DATA BLOCK Start Marker
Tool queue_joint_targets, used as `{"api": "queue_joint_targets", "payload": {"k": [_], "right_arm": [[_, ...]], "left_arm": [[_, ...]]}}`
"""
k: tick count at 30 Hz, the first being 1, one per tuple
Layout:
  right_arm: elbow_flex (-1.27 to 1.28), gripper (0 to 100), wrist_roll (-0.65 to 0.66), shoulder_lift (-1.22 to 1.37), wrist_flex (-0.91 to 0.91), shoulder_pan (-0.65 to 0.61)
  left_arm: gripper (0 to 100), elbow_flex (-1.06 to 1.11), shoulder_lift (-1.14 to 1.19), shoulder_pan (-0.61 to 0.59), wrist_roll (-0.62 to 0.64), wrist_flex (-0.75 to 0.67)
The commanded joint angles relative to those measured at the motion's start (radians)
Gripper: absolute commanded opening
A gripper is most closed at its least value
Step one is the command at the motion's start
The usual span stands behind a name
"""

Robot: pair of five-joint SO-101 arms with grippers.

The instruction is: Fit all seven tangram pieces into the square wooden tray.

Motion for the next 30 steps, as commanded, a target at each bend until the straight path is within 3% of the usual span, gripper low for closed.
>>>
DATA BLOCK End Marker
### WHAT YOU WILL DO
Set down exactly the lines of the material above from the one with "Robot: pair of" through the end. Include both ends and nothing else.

### OUTPUT FOR THIS EXERCISE
Robot: pair of five-joint SO-101 arms with grippers.

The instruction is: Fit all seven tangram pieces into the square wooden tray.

Motion for the next 30 steps, as commanded, a target at each bend until the straight path is within 3% of the usual span, gripper low for closed.
>>>

The required output has been given in full.